- **WORK REQUIRED**
Number of lines with "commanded" in the data: give that figure by itself.

- **EXERCISE DATA**
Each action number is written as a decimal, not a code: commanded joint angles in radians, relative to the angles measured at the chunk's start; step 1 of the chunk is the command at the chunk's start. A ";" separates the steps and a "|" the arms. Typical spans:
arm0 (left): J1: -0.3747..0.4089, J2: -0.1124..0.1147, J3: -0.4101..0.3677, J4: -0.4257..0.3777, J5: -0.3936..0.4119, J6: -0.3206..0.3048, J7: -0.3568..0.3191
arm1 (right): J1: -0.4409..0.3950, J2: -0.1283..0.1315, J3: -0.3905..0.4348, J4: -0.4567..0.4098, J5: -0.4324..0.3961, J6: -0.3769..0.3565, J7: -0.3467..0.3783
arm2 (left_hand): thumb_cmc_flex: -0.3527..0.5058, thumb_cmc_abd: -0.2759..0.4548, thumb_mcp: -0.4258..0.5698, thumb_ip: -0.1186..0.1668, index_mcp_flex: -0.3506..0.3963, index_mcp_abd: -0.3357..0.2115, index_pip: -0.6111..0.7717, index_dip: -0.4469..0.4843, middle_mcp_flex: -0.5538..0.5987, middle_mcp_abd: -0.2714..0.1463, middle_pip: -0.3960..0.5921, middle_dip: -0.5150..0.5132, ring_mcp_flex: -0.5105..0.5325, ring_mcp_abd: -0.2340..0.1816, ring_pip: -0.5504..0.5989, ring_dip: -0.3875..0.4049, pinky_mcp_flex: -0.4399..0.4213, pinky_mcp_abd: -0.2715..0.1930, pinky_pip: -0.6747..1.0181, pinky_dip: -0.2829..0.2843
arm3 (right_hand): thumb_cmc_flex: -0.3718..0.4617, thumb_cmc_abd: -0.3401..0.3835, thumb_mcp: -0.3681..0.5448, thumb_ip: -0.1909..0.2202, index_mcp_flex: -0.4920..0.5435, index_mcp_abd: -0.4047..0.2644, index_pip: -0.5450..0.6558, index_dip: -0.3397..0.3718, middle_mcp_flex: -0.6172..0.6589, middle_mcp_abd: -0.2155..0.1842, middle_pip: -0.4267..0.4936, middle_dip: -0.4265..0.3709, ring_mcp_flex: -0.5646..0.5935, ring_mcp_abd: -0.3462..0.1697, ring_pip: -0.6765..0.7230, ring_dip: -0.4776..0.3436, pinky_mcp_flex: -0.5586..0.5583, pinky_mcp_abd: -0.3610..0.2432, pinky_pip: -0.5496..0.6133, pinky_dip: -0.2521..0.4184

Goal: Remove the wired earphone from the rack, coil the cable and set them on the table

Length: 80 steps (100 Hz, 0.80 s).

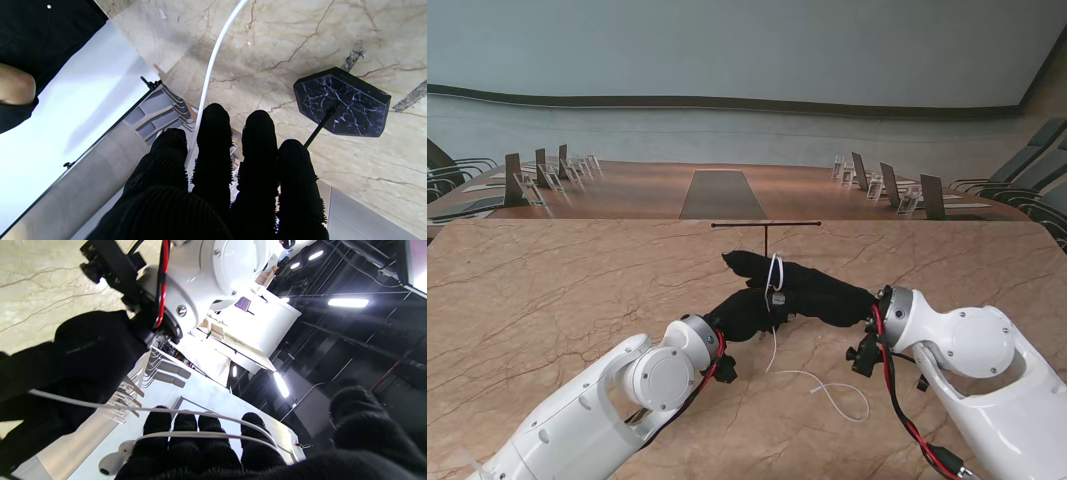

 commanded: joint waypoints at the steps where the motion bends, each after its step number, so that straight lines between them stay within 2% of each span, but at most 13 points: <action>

- **OUTPUT OF THE EXERCISE**
2